# Task to complete:
Nothing in the entries may differ when you return them.

# Data listing:

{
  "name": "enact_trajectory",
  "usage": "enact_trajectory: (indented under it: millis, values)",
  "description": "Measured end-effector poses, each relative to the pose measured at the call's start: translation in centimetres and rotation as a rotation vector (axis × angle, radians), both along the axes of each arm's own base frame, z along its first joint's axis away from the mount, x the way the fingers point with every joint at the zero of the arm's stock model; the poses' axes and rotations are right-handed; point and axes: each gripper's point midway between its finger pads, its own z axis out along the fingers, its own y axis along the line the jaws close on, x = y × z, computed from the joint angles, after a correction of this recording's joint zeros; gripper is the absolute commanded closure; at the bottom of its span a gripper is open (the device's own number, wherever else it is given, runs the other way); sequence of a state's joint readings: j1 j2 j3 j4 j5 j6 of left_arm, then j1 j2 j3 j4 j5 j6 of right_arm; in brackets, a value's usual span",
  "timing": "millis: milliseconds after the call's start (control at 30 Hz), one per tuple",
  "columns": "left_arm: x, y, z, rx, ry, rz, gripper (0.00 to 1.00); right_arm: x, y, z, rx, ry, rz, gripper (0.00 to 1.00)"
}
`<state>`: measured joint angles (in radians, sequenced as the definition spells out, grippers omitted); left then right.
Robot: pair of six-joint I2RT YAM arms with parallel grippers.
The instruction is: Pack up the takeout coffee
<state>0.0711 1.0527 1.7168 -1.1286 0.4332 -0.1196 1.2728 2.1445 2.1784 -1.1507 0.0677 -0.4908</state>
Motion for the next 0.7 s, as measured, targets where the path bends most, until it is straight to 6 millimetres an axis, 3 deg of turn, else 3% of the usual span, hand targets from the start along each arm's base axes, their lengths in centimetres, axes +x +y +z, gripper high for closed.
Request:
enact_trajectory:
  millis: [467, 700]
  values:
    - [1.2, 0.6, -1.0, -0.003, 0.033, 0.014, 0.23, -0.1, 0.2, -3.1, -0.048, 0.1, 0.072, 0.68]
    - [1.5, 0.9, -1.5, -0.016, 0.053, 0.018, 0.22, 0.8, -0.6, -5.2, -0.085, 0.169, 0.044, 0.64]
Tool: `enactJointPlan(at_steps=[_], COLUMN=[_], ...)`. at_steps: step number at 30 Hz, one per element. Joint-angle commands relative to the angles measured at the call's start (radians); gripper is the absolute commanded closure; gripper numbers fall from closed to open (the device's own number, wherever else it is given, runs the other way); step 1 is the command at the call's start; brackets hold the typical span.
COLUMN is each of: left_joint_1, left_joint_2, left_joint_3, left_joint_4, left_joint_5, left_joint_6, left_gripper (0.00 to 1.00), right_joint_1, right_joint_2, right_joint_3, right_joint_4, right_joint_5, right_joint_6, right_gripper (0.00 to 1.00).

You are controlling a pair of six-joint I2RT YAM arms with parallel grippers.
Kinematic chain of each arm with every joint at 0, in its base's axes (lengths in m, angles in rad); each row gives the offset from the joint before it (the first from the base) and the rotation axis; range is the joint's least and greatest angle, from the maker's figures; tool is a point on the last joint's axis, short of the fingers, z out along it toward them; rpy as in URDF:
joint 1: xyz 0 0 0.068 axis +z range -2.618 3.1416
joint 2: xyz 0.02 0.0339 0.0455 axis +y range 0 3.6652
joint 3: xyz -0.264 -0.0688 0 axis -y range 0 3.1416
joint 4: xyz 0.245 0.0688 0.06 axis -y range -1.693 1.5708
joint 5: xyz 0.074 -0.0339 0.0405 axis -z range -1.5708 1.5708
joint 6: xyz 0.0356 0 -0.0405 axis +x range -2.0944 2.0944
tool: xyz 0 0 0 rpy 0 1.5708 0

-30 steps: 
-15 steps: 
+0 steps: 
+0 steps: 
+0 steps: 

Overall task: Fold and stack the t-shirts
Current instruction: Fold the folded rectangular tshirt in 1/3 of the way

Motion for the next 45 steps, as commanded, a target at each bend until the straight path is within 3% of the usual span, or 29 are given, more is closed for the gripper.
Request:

# Response to the task:
{
  "name": "enact_trajectory",
  "usage": "enact_trajectory: (indented under it: millis, values)",
  "description": "Measured end-effector poses, each relative to the pose measured at the call's start: translation in centimetres and rotation as a rotation vector (axis × angle, radians), both along the axes of each arm's own base frame, z along its first joint's axis away from the mount, x the way the fingers point with every joint at the zero of the arm's stock model; the poses' axes and rotations are right-handed; point and axes: each gripper's point midway between its finger pads, its own z axis out along the fingers, its own y axis along the line the jaws close on, x = y × z, computed from the joint angles, after a correction of this recording's joint zeros; gripper is the absolute commanded closure; at the bottom of its span a gripper is open (the device's own number, wherever else it is given, runs the other way); sequence of a state's joint readings: j1 j2 j3 j4 j5 j6 of left_arm, then j1 j2 j3 j4 j5 j6 of right_arm; in brackets, a value's usual span",
  "timing": "millis: milliseconds after the call's start (control at 30 Hz), one per tuple",
  "columns": "left_arm: x, y, z, rx, ry, rz, gripper (0.00 to 1.00); right_arm: x, y, z, rx, ry, rz, gripper (0.00 to 1.00)"
}
`<state>`: measured joint angles (in radians, sequenced as the definition spells out, grippers omitted); left then right.
Robot: pair of six-joint I2RT YAM arms with parallel grippers.
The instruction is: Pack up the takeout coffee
<state>0.0711 1.0527 1.7168 -1.1286 0.4332 -0.1196 1.2728 2.1445 2.1784 -1.1507 0.0677 -0.4908</state>
Motion for the next 0.7 s, as measured, targets where the path bends most, until it is straight to 6 millimetres an axis, 3 deg of turn, else 3% of the usual span, hand targets from the start along each arm's base axes, their lengths in centimetres, axes +x +y +z, gripper high for closed.
Request:
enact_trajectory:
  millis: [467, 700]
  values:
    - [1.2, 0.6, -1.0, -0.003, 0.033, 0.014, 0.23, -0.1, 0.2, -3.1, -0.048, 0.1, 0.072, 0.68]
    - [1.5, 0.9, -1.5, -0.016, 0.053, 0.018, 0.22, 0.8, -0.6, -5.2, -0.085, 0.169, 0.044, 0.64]
Tool: `enactJointPlan(at_steps=[_], COLUMN=[_], ...)`. at_steps: step number at 30 Hz, one per element. Joint-angle commands relative to the angles measured at the call's start (radians); gripper is the absolute commanded closure; gripper numbers fall from closed to open (the device's own number, wherever else it is given, runs the other way); step 1 is the command at the call's start; brackets hold the typical span.
COLUMN is each of: left_joint_1, left_joint_2, left_joint_3, left_joint_4, left_joint_5, left_joint_6, left_gripper (0.00 to 1.00), right_joint_1, right_joint_2, right_joint_3, right_joint_4, right_joint_5, right_joint_6, right_gripper (0.00 to 1.00).

You are controlling a pair of six-joint I2RT YAM arms with parallel grippers.
Kinematic chain of each arm with every joint at 0, in its base's axes (lengths in m, angles in rad); each row gives the offset from the joint before it (the first from the base) and the rotation axis; range is the joint's least and greatest angle, from the maker's figures; tool is a point on the last joint's axis, short of the fingers, z out along it toward them; rpy as in URDF:
joint 1: xyz 0 0 0.068 axis +z range -2.618 3.1416
joint 2: xyz 0.02 0.0339 0.0455 axis +y range 0 3.6652
joint 3: xyz -0.264 -0.0688 0 axis -y range 0 3.1416
joint 4: xyz 0.245 0.0688 0.06 axis -y range -1.693 1.5708
joint 5: xyz 0.074 -0.0339 0.0405 axis -z range -1.5708 1.5708
joint 6: xyz 0.0356 0 -0.0405 axis +x range -2.0944 2.0944
tool: xyz 0 0 0 rpy 0 1.5708 0

-30 steps: 
-15 steps: 
+0 steps: 
+0 steps: 
+0 steps: 

Overall task: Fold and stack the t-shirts
Current instruction: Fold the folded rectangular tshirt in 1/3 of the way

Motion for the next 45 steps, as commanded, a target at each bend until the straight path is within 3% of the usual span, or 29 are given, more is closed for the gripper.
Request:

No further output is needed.